At trial the evidence indicated that defendant Gaglione filed an application with the Department of Natural Resources (the department) to alter certain wetlands in December 1972. Bruce Goodwin, a biologist from the department, inspected the site and concluded that the Act was not applicable to the proposal. The department advised Mr. Gaglione that no permit was required "provided that no extension of existing fill (as of 12/20/72) is allowed in any direction." On October 2, 1973, Gaglione returned to the department and was informed that a formal application would be required to extend the fill.[4] A few weeks later Goodwin returned to the Gaglione property and found that a considerable amount of fill had been placed on the wetland. Gaglione was ordered by certified letter to cease filling the wetlands and to restore the wetlands which had been altered without a permit. Gaglione returned to the department in November 1973 and stated that the fill was inadvertent and promised to file an application for a permit.

In the months which followed, Goodwin and a department engineer, Peter Janaros, made numerous trips to the subject property and observed considerable extension of the fill. At one point a department conservation officer observed a dump truck and bulldozer depositing fill on the wetland area.[5] Numerous photographs which showed the extension of the fill were taken and introduced into evidence. When Mr. Gaglione failed to heed the November 5, 1973, notice which informed him of his encroachment and asked him to restore the wetlands, this litigation was begun in March 1974.

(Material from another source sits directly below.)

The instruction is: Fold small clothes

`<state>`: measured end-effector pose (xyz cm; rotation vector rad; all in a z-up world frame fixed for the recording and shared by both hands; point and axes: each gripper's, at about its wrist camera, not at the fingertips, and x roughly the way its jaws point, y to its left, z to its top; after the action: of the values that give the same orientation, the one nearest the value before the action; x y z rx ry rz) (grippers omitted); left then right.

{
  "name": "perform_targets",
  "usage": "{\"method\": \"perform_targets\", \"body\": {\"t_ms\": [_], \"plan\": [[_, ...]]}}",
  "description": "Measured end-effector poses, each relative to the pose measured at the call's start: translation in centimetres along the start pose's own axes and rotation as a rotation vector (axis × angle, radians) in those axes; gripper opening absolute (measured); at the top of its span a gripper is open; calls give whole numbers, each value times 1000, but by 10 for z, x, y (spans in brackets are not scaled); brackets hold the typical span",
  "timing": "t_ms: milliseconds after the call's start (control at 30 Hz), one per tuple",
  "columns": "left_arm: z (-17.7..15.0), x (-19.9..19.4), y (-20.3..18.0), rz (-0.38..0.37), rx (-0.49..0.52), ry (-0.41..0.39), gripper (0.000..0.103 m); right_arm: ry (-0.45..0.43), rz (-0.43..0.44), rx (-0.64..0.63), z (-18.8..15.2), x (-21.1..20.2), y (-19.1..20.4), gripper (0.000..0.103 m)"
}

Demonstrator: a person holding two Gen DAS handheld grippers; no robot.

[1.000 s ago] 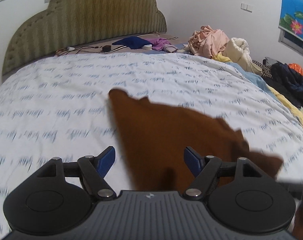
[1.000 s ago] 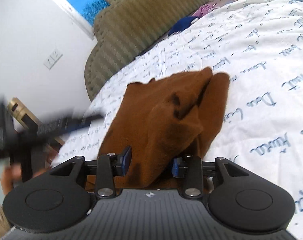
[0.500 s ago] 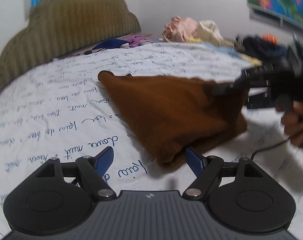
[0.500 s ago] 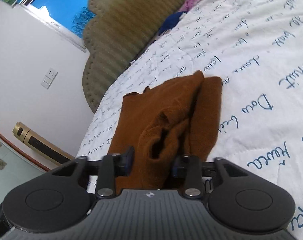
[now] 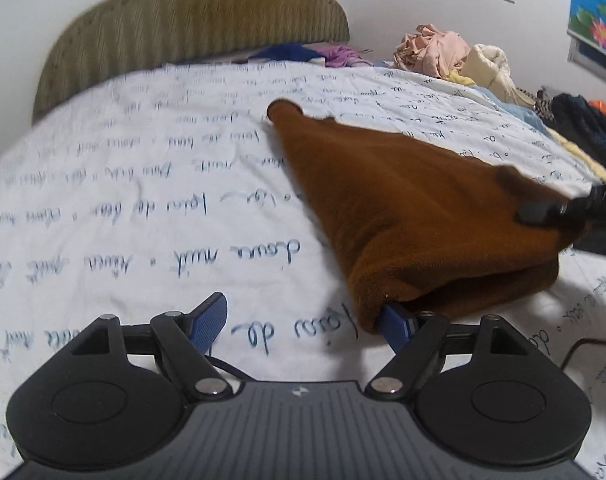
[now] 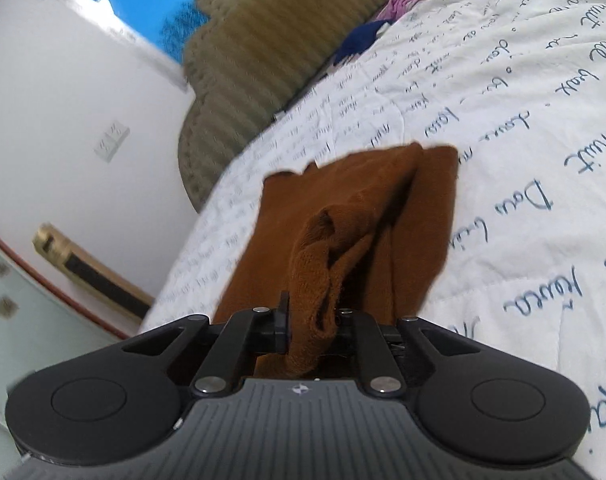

In regard to the Capuano property, a somewhat similar progression of events transpired. In July 1973 Goodwin inspected the property upon receiving a complaint from the Cranston Police Department that fill was being placed near Meshanticut Brook. He concluded that the Capuano property was in fact a wetland and that filling without a permit from the department had occurred. The director of the department sent a certified letter to Mr. Capuano, dated August 10, 1973, stating that filling without a permit violated the Act and warning that further filling must not take place before a permit was obtained. Capuano never filed an application for a permit with the department.

Upon receiving further complaints from the Audubon Society, the Providence Water Supply Board, and the Soil Conservation Service of the United States Department of Agriculture, department employees made numerous onsite inspections of the subject property throughout December 1973 and January 1974. Photographs were taken which showed the encroachment of the fill on the wetland. By certified letter dated December 13, 1973, the department ordered Capuano to cease filling immediately and to restore the wetland by January 25, 1974. When additional filling was confirmed by onsite inspections, the case was referred to the Attorney General. The Capuano litigation was initiated in February 1974. Both complaints were consolidated for trial.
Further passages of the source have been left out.